## To do
Transcribe the line holding "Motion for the" together with every line after it, through the end of the records, exactly and with no pictures.

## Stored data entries
☆ ☆ ☆

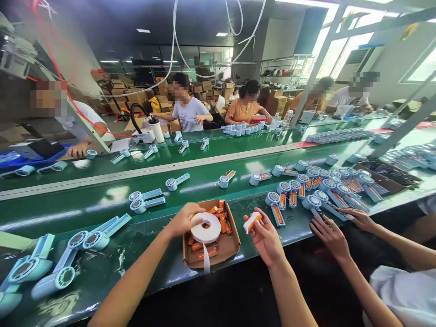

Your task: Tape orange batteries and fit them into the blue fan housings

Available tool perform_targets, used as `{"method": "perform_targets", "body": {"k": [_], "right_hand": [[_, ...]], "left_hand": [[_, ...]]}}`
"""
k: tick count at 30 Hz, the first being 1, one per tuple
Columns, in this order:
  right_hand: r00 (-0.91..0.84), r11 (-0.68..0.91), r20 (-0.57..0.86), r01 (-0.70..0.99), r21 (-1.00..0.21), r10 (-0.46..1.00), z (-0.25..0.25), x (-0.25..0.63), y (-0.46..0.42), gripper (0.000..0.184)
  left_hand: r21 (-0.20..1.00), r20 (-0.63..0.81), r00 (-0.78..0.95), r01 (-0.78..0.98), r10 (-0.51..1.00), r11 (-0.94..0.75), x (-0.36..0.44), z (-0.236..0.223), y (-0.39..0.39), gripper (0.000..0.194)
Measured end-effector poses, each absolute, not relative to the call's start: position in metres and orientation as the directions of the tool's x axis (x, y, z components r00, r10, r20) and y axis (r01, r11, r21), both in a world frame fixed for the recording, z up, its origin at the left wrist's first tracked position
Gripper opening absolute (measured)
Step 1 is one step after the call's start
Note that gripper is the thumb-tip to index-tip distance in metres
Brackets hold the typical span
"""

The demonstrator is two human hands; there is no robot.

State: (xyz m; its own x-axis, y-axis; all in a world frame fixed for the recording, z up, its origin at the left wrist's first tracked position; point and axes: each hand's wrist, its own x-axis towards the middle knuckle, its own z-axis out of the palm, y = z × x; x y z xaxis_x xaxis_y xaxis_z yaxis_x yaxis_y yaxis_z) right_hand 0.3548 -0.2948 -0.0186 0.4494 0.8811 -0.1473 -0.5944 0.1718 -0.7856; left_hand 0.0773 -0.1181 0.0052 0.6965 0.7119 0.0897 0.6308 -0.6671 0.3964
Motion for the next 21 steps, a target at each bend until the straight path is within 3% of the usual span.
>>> {"method": "perform_targets", "body": {"k": [3,8,12,16,18,21], "right_hand": [[0.480,0.196,-0.152,-0.599,-0.776,0.864,-0.019,0.356,-0.296,0.053],[0.525,0.261,-0.085,-0.550,-0.793,0.847,-0.016,0.364,-0.284,0.047],[0.514,0.262,-0.033,-0.491,-0.831,0.857,-0.014,0.368,-0.270,0.053],[0.435,0.273,0.099,-0.358,-0.893,0.895,-0.001,0.363,-0.217,0.049],[0.348,0.263,0.178,-0.215,-0.940,0.920,0.003,0.356,-0.174,0.057],[0.194,0.210,0.226,0.097,-0.973,0.955,0.002,0.341,-0.108,0.052]], "left_hand": [[0.303,0.099,0.463,0.829,0.881,-0.470,0.084,0.012,-0.064,0.042],[0.121,0.034,0.252,0.960,0.967,-0.254,0.074,0.022,0.023,0.038],[0.030,-0.127,0.385,0.923,0.914,-0.384,0.080,0.017,0.047,0.036],[0.061,-0.254,0.599,0.794,0.760,-0.605,0.106,0.008,0.044,0.029],[0.107,-0.290,0.659,0.743,0.694,-0.661,0.116,0.005,0.042,0.026],[0.176,-0.282,0.700,0.710,0.656,-0.682,0.118,0.006,0.042,0.026]]}}
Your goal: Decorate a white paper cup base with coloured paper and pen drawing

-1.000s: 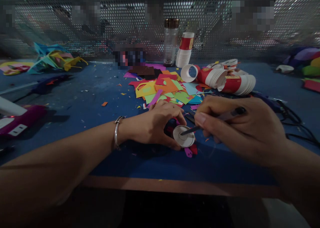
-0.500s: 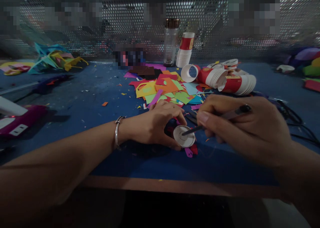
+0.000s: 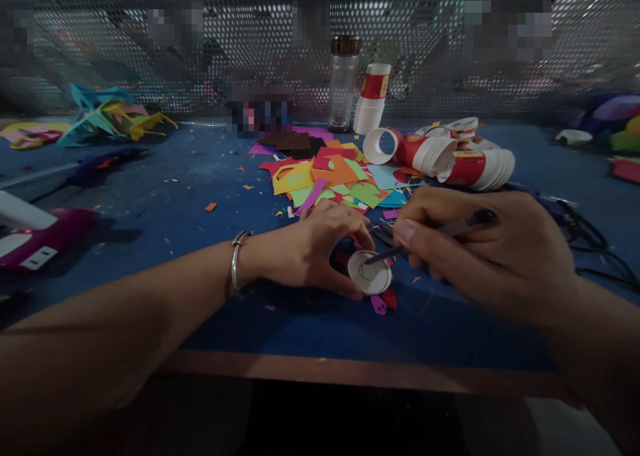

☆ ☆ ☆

## Response area
Motion for the next 21 steps, a target at each bend until the straight path is within 3% of the usual span.
>>> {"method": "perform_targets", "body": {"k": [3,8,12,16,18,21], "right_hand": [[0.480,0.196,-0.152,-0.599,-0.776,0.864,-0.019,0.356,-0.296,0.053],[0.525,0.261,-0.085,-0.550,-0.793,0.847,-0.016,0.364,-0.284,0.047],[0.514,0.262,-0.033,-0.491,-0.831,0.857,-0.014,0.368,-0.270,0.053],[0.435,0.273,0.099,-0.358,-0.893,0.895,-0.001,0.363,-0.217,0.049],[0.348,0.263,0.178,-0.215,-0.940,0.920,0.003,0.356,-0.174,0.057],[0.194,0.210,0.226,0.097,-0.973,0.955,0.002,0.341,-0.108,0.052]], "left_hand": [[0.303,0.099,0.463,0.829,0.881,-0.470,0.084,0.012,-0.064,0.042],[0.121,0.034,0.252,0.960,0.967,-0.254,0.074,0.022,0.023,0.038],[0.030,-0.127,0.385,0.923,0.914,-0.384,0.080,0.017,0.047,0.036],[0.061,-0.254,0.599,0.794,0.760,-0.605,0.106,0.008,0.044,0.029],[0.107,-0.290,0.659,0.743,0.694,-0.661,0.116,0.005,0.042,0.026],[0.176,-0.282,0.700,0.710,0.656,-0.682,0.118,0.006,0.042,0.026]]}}
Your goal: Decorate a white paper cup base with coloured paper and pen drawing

-1.000s: 
-0.500s: 
+0.000s: 

The output above is the complete answer.